Repeat the lines from the line with "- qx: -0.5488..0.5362" to the line with "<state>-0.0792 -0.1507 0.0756" in the listing below, keeping both end lines and adding nothing.

The data
━━━━━━━━━━━━━━━━━━━━

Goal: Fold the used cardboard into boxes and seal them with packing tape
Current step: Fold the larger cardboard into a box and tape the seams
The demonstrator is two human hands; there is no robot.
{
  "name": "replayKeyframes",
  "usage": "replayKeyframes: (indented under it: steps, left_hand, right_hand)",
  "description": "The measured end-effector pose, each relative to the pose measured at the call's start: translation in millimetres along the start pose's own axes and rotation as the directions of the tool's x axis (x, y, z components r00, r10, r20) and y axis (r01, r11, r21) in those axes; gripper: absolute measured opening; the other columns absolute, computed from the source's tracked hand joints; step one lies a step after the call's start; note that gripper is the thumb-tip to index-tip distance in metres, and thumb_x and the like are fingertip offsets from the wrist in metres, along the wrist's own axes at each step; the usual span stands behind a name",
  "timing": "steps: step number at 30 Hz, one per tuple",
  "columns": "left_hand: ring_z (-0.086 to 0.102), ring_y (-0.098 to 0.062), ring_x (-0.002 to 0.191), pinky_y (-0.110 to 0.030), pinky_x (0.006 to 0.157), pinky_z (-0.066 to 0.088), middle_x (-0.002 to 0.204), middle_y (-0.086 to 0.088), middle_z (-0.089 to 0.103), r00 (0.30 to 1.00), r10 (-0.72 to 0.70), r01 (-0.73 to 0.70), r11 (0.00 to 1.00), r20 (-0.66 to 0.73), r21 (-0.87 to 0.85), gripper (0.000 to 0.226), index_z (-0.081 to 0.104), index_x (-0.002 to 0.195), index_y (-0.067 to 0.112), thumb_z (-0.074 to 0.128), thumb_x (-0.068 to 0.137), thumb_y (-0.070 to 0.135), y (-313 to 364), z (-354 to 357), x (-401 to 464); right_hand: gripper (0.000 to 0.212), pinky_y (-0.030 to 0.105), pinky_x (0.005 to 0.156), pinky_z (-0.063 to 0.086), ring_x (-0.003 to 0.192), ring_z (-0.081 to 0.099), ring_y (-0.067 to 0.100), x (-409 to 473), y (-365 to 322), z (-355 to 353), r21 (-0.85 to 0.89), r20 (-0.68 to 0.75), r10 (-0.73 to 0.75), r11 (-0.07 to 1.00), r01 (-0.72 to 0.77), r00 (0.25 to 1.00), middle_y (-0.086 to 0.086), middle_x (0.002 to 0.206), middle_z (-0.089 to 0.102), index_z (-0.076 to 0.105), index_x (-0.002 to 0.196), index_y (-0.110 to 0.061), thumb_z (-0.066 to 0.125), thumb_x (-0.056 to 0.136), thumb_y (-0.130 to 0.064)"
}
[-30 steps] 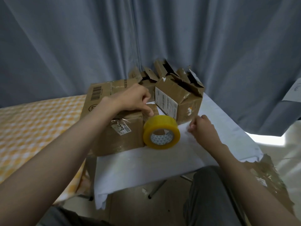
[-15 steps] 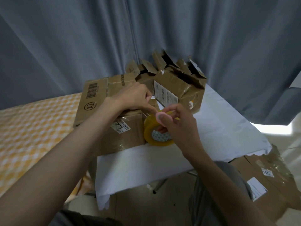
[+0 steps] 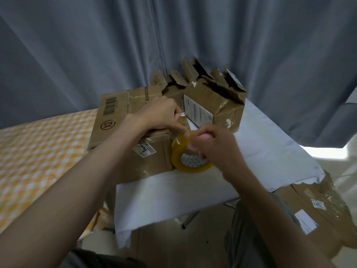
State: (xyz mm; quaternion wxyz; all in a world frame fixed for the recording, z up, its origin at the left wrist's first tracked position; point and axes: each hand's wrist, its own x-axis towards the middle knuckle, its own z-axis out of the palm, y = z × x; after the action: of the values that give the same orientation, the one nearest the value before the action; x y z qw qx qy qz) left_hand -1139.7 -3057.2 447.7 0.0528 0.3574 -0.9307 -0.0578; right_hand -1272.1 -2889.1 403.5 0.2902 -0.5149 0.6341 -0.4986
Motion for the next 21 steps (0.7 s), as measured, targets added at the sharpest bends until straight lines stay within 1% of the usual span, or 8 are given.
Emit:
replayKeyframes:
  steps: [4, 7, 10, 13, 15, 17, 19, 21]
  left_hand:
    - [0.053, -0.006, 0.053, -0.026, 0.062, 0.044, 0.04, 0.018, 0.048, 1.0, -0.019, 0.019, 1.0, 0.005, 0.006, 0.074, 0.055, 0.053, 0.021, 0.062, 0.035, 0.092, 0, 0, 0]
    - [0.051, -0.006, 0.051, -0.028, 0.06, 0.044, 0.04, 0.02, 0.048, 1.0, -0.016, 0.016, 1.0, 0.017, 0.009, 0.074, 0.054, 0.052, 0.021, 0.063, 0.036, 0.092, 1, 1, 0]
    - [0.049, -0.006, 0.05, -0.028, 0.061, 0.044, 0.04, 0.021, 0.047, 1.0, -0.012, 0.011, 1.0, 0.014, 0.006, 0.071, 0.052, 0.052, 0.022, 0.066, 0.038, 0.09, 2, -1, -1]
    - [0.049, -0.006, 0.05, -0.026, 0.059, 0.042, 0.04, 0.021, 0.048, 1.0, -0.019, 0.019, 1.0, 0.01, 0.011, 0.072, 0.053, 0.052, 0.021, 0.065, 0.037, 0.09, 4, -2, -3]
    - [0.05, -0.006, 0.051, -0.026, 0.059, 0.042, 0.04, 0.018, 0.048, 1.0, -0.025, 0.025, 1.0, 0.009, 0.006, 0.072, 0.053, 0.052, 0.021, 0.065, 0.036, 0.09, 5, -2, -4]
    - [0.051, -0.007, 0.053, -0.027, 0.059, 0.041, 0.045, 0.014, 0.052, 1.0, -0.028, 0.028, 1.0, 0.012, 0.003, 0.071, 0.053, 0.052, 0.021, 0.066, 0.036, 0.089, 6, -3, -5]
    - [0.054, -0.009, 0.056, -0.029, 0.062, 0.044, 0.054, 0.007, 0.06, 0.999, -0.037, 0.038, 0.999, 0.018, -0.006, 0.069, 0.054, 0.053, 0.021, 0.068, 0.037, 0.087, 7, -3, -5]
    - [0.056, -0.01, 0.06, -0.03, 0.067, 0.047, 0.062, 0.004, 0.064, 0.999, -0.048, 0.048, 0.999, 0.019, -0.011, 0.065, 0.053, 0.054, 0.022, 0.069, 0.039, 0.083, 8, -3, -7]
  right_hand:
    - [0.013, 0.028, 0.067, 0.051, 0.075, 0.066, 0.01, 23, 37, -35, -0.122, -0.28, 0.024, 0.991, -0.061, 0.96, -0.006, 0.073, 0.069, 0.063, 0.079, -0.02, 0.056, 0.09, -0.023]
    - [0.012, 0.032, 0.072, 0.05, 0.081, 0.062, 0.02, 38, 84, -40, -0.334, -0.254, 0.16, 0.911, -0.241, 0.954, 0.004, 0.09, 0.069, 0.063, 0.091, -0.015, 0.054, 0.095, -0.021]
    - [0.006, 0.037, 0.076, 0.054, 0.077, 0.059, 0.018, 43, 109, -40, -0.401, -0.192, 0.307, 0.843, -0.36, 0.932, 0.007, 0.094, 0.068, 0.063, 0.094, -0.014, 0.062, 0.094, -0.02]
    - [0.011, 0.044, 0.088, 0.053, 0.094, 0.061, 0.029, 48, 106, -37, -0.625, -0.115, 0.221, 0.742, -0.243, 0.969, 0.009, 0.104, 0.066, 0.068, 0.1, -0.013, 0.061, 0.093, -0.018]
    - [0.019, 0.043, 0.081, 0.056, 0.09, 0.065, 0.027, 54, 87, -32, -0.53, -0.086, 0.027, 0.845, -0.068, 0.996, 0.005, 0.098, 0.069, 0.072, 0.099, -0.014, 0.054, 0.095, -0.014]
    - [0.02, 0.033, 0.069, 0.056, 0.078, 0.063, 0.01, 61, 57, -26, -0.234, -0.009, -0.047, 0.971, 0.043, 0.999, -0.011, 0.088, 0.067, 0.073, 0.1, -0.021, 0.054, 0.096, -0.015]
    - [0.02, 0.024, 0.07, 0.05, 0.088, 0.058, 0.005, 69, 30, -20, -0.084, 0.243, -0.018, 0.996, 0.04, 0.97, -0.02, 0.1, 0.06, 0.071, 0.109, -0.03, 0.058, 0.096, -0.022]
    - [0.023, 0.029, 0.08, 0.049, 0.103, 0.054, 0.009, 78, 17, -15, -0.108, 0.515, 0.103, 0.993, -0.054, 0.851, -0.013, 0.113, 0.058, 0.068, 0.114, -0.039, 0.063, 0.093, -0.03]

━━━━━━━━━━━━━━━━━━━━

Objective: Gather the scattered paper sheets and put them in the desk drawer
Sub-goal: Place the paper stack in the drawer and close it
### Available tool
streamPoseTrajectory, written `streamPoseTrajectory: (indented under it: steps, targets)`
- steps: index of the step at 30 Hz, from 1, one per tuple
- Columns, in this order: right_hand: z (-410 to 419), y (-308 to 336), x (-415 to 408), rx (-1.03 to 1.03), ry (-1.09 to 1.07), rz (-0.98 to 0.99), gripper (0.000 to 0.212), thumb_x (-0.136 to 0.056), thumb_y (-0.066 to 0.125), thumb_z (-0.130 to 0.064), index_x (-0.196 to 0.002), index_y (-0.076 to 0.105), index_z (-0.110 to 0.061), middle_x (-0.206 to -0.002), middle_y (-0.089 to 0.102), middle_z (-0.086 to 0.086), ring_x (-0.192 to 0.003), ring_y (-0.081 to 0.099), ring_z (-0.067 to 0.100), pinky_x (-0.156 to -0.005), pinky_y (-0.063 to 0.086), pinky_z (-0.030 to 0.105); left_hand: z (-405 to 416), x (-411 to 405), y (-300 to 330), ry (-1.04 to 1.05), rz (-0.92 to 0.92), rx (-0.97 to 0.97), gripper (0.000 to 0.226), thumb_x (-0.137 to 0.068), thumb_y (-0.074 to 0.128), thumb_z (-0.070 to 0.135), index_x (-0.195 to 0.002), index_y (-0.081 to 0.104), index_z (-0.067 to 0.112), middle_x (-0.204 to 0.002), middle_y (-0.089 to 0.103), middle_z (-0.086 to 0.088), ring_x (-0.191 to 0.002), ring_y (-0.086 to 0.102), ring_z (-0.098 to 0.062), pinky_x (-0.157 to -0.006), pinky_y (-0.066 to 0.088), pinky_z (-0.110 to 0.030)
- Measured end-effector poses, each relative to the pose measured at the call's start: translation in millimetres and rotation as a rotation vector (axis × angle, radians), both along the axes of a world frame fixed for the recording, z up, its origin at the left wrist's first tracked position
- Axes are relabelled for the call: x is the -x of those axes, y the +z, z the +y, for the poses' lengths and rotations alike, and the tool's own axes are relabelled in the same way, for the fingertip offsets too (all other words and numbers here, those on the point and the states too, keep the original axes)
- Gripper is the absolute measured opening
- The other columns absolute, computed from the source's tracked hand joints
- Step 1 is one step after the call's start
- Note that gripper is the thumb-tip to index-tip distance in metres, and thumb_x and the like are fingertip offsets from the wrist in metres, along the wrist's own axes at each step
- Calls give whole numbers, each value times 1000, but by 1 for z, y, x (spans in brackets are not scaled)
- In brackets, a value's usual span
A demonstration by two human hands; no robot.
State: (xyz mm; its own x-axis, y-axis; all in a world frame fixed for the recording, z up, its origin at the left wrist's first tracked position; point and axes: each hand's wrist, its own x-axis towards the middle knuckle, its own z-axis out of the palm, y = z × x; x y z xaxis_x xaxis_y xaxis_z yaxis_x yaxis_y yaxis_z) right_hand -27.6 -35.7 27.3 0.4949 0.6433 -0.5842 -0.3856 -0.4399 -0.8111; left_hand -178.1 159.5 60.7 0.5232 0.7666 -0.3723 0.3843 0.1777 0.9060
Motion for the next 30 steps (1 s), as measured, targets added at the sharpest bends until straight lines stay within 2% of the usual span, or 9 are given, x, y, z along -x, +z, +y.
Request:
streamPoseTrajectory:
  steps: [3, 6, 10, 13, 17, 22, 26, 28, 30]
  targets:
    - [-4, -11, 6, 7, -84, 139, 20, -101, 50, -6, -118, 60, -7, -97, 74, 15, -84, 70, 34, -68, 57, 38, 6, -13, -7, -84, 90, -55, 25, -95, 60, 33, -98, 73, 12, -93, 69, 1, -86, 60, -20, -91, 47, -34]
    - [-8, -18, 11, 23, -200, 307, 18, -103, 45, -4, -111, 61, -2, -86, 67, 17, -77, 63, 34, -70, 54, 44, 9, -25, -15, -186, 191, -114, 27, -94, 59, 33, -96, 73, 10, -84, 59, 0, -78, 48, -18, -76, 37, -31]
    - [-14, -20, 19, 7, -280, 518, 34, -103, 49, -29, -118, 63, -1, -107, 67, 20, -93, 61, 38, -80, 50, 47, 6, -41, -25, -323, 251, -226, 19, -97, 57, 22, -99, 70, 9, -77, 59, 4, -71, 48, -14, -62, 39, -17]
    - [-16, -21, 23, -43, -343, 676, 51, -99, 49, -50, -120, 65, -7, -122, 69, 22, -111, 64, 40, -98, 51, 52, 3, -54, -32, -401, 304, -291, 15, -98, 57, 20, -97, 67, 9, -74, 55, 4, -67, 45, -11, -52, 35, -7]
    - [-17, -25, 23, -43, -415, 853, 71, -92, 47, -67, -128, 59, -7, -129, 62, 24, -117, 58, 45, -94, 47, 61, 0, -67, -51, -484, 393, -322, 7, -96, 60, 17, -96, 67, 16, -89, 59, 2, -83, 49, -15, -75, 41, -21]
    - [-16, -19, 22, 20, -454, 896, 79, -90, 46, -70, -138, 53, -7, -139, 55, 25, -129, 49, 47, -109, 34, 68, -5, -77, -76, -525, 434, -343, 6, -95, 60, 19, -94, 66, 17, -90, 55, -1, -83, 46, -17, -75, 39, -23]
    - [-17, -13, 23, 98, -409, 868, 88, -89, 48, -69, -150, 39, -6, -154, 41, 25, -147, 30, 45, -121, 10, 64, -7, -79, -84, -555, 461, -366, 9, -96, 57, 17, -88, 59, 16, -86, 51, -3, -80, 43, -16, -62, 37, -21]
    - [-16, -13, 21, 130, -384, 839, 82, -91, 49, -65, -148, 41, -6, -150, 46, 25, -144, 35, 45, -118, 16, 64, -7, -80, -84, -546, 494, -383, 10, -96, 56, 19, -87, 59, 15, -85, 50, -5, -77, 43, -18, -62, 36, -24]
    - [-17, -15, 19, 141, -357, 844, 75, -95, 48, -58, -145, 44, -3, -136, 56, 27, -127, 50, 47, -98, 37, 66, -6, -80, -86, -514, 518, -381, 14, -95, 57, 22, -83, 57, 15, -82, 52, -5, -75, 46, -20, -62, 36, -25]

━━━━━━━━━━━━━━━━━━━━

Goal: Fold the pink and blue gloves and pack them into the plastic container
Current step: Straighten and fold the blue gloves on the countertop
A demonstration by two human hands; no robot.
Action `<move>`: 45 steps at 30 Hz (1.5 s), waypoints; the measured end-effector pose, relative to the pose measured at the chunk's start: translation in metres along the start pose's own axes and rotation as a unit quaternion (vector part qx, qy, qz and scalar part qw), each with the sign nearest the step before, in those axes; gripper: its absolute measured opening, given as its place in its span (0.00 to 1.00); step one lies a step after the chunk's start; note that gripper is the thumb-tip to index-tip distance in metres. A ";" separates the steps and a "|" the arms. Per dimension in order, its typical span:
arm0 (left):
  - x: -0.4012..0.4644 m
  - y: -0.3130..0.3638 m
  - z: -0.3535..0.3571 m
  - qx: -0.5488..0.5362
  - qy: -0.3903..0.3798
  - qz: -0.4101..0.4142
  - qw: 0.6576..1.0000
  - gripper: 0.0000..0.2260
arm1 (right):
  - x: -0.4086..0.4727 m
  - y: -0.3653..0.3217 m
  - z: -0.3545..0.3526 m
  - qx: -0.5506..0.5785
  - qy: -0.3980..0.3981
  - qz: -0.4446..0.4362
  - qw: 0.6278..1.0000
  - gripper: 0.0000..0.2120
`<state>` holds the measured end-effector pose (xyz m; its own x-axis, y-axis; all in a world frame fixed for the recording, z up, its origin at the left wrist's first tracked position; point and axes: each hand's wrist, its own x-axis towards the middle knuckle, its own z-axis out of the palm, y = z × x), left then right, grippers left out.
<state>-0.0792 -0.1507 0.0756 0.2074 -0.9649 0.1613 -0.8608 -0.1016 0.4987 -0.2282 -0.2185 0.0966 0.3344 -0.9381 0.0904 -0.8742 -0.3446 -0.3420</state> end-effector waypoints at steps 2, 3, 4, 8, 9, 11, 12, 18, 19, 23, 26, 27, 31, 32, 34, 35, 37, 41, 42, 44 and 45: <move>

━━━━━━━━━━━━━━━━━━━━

Answer to this exercise
  - qx: -0.5488..0.5362
  - qy: -0.3903..0.3798
  - qz: -0.4101..0.4142
  - qw: 0.6576..1.0000
  - gripper: 0.0000..0.2260
arm1 (right):
  - x: -0.4086..0.4727 m
  - y: -0.3653..0.3217 m
  - z: -0.3545..0.3526 m
  - qx: -0.5506..0.5785
  - qy: -0.3980..0.3981
  - qz: -0.4446..0.4362
  - qw: 0.6278..1.0000
  - gripper: 0.0000..0.2120
`<state>` holds the measured end-effector pose (xyz m; its own x-axis, y-axis; all in a world frame fixed for the recording, z up, its origin at the left wrist's first tracked position; point and axes: each hand's wrist, its own x-axis towards the middle knuckle, its own z-axis out of the palm, y = z × x), left then right, grippers left out.
<state>-0.0792 -0.1507 0.0756 0.2074 -0.9649 0.1613 -0.8608 -0.1016 0.4987 -0.2282 -0.2185 0.0966 0.3344 -0.9381 0.0904 -0.8742 -0.3446 -0.3420</state> end-effector waypoints at steps 2, 3, 4, 8, 9, 11, 12, 18, 19, 23, 26, 27, 31, 32, 34, 35, 37, 41, 42, 44 and 45: <move>

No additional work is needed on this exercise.